La découverte macabre a été faite par l’un de ses enfants qui, en se rendant dans les environs du village, est tombé sur le corps de son père avant d’alerter les proches. Un choc immense pour cette famille qui ne s’attendait pas à une telle issue.
Une activité économique qui tourne au drame
Selon les informations rapportées, l’éleveur aurait contracté un prêt bancaire de quatre millions de francs CFA afin de développer ses activités commerciales à l’approche de la Tabaski. Mais les opérations espérées n’auraient pas permis d’obtenir les bénéfices attendus.
Face aux échéances financières et à l’impossibilité de rembourser sa dette, l’homme aurait vécu une période de grande détresse psychologique. Une situation qui aurait conduit à ce geste irréversible.
Un dernier message empreint de résignation
Près du corps, les enquêteurs auraient retrouvé une note manuscrite en langue pulaar. Dans ce message, le défunt exprimait son pardon envers tous et demandait simplement des prières après sa disparition.
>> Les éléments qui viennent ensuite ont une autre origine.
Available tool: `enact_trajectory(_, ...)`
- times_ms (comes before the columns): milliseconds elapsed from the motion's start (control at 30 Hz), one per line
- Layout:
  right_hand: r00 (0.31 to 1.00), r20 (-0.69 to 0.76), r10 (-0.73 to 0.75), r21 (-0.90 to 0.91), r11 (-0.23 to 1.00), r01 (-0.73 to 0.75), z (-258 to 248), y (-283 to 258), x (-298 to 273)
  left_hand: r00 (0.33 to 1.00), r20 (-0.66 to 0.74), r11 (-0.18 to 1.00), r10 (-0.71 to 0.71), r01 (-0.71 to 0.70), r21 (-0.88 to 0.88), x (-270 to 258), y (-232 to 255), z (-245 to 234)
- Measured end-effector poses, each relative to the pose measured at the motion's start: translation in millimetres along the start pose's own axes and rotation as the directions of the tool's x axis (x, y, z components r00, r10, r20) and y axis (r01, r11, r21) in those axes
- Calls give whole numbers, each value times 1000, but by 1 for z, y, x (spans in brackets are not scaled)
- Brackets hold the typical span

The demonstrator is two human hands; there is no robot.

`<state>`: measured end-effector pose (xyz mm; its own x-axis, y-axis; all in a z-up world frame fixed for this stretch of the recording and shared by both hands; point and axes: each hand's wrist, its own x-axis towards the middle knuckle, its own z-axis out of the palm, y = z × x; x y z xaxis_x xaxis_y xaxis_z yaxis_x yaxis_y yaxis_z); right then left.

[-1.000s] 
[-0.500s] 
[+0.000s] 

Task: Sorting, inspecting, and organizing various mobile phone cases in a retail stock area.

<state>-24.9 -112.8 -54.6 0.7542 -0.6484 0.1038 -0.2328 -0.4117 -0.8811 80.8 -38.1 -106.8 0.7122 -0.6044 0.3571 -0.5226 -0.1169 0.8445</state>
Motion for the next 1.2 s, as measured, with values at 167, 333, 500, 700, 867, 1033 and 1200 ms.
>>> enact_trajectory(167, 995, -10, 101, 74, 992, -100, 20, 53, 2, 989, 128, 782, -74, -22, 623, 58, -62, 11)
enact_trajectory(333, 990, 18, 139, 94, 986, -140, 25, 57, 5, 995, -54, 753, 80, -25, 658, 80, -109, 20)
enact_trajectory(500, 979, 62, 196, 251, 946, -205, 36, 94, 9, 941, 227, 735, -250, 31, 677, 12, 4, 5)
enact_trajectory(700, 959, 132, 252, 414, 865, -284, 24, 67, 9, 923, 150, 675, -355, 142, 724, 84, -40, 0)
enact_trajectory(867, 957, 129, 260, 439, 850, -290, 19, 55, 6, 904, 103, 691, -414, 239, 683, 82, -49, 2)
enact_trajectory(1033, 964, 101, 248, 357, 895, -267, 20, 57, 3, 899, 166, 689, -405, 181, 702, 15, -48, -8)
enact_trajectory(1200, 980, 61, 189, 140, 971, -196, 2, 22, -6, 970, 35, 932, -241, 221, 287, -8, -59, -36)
Ces derniers mots rappellent la profondeur de la souffrance intérieure que peuvent parfois cacher certaines personnes confrontées à des difficultés économiques, familiales ou sociales.
Une enquête ouverte
Les éléments de la brigade de gendarmerie territoriale de Yang-Yang, accompagnés de l’infirmier-chef du poste de santé local et des sapeurs-pompiers, se sont rendus sur place pour les constatations d’usage.
La dépouille a été transférée à la morgue du centre de santé de Dahra. Une enquête a été ouverte afin de déterminer les circonstances exactes de ce drame.
Au-delà du fait divers, cette disparition soulève une nouvelle fois la question du poids de l’endettement, de la vulnérabilité des acteurs du monde rural et de la nécessité de renforcer les mécanismes d’accompagnement social et psychologique pour les personnes en situation de crise.